Monday Morning Roundup
BloggingSome articles that caught my eye this morning, and will add some food for thought to your plate:
— The Problem with Health Care is Focus: …on “patient care” rather than “customer care.” Scott McKain, one of the foremost authorities on customer care and retention, continues his dissertation on the health care crisis in this country. Pointing out that we pay for medical care regardless of the outcome of the care received, and especially regardless of the quality of treatment we received, Scott asks one powerful question: “Behavior rewarded is behavior repeated. Why don’t we start rewarding the behavior in healthcare that we really desire?”
— Congress Should Butt Out of the BCS: So says George Will in his weekly column. The Conservative commentator reminds us that Congress in specific and government in general really have no place in organized sport, regardless of the ambigously broad application of the Commerce Claus to the ongoing debate regarding the need for a national playoff in the upper echelons of collegiate football. What I appreciate about the Will column on this is that he doesn’t truly take a stance on the playoff question. As I’ve outlined before, there are a number of possibilities with a Bowl Playoff Series, allowing the BCS conferences to administer a National Championship within the current Bowl system. Even so, I’m not foaming at the mouth over the need for a BCS overhaul. Then again, I root for the Buckeye and not the Bearcats…

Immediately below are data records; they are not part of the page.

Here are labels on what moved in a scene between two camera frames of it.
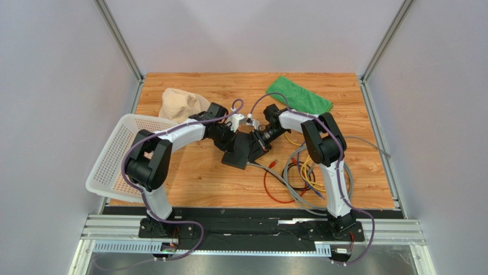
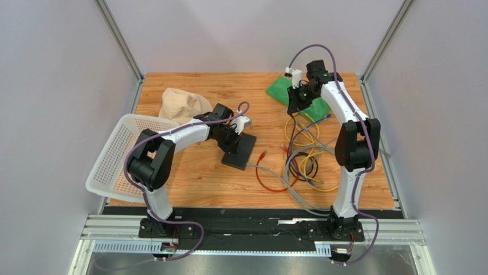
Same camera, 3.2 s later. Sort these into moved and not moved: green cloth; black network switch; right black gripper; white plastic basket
Moved: right black gripper
Not moved: green cloth; black network switch; white plastic basket
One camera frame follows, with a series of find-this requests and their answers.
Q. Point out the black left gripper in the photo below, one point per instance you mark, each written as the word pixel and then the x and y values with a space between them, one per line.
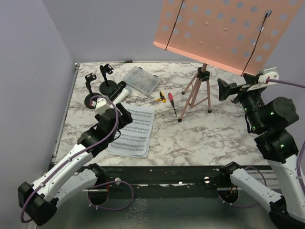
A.
pixel 126 118

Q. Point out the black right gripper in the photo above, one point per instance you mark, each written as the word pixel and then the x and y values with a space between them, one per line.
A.
pixel 224 89

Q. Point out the sheet music page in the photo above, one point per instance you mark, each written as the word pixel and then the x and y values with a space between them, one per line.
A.
pixel 147 143
pixel 135 128

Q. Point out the white microphone silver grille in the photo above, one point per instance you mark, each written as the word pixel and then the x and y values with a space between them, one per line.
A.
pixel 124 93

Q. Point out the black round microphone stand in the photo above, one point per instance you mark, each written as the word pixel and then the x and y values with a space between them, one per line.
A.
pixel 107 86

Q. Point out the pink tripod music stand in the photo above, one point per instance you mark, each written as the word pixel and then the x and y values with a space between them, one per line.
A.
pixel 234 35

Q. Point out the black stand holding white microphone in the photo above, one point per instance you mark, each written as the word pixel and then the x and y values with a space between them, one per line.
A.
pixel 87 101

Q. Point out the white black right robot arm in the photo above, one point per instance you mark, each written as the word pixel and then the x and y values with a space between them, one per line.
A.
pixel 269 121

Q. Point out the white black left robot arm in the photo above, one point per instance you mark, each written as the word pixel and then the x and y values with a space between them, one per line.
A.
pixel 40 200

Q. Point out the clear plastic screw box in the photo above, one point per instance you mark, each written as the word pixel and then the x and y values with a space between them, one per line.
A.
pixel 141 80

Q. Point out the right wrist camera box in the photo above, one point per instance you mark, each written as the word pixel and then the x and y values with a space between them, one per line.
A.
pixel 265 74

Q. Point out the yellow black T-handle tool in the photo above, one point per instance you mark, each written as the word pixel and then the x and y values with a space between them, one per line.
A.
pixel 158 100

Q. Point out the red handled screwdriver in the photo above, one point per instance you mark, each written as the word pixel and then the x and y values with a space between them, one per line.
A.
pixel 172 102

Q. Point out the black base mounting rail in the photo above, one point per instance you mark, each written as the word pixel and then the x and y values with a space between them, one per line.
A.
pixel 160 182

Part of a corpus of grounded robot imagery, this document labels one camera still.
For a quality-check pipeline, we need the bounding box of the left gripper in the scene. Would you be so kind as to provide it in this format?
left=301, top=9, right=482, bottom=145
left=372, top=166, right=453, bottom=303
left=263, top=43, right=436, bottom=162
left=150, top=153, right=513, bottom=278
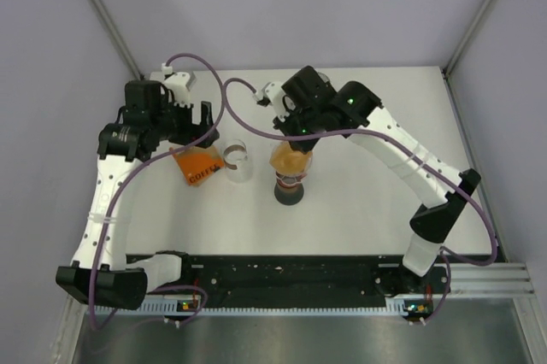
left=150, top=93, right=217, bottom=148

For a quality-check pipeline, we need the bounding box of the brown paper coffee filter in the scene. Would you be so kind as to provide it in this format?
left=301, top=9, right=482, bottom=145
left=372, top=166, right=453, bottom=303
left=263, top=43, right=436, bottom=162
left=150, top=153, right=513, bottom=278
left=269, top=141, right=313, bottom=175

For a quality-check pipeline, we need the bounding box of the clear glass dripper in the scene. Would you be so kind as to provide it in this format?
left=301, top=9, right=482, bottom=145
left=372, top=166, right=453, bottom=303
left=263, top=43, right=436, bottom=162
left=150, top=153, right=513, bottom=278
left=269, top=142, right=313, bottom=185

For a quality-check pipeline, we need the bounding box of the orange coffee filter box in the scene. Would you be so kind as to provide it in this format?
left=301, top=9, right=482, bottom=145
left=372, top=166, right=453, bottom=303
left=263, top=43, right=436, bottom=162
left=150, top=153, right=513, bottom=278
left=169, top=145, right=225, bottom=187

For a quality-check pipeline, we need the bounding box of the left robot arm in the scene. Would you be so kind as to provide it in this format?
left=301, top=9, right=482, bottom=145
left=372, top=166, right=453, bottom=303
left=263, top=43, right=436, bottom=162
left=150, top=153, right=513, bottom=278
left=56, top=73, right=219, bottom=310

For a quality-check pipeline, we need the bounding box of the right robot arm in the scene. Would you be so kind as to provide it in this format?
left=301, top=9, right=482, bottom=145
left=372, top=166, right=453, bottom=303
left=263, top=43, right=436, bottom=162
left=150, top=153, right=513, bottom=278
left=264, top=66, right=481, bottom=292

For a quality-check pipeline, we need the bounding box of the clear glass beaker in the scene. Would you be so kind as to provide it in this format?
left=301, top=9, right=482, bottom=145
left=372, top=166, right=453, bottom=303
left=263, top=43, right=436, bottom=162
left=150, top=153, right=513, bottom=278
left=221, top=139, right=253, bottom=183

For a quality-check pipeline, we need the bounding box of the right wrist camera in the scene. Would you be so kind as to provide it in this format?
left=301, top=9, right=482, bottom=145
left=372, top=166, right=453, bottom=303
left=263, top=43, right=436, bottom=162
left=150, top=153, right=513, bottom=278
left=254, top=81, right=296, bottom=121

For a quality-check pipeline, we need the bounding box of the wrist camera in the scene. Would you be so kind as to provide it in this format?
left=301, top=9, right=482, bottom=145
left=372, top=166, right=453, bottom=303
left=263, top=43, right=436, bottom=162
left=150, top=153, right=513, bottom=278
left=161, top=63, right=196, bottom=108
left=254, top=81, right=296, bottom=121

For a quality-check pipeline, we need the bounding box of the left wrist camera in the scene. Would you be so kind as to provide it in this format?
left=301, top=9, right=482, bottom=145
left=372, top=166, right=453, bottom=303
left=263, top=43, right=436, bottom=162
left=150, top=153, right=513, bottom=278
left=161, top=63, right=196, bottom=108

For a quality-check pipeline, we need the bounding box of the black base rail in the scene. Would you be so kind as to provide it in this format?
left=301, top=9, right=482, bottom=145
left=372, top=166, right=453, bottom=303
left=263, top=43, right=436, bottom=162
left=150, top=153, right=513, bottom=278
left=161, top=255, right=447, bottom=308

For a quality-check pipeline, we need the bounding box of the grey slotted cable duct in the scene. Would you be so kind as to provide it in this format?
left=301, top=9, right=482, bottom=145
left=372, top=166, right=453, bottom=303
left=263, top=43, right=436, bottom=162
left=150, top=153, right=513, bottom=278
left=138, top=298, right=189, bottom=315

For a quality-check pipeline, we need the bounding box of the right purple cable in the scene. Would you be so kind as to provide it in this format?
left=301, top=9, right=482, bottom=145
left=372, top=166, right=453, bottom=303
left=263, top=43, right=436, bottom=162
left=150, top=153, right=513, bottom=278
left=224, top=78, right=499, bottom=326

— Something’s Rotten in Denmark: Ohio Corn Growers’ Executive Dwayne Siekman and Past NCGA President Fred Yoder spent the weekend in Copenhagen for the Climate Change Summit there. Dwayne blogged their experience, and shared some very pertinent information about how the deck is stacked against the U.S. farmer: “Worldwide greenhouse-gas emissions from agriculture account for 14 percent of all GHG emissions, but of that 14 percent, over 74 percent of the agriculture-based GHG emissions come from developing countries. It is obvious that U.S. farmers have been and will continue to do their job, but the rest of the world believes the U.S. should pay to bring everyone to their level.” I’ll have more on Dwayne’s insight in my column this week, and I’ve also penned some thoughts on the Copenhagen meeting over at the Cattle Call blog.
— The United States is “Ungovernable:” …at least by the radical statists currently in power. Glenn Reynolds has a compilation of interesting links and articles responding (actually predicting and responding) to the assertion this week that since Obama hasn’t accomplished much in his first year aside “winning” a Nobel Peace Prize (simply for being Obama), the United States has become inherently ungovernable. Glenn’s resources tell the story fairly accurately and completely; I would only add that the Administrations continued attempts to erode the Constitution through Czars and regulatory fiat will only worsen the handwringing on the left as Americans stiffen their neck to these blatant attacks on the American system of government.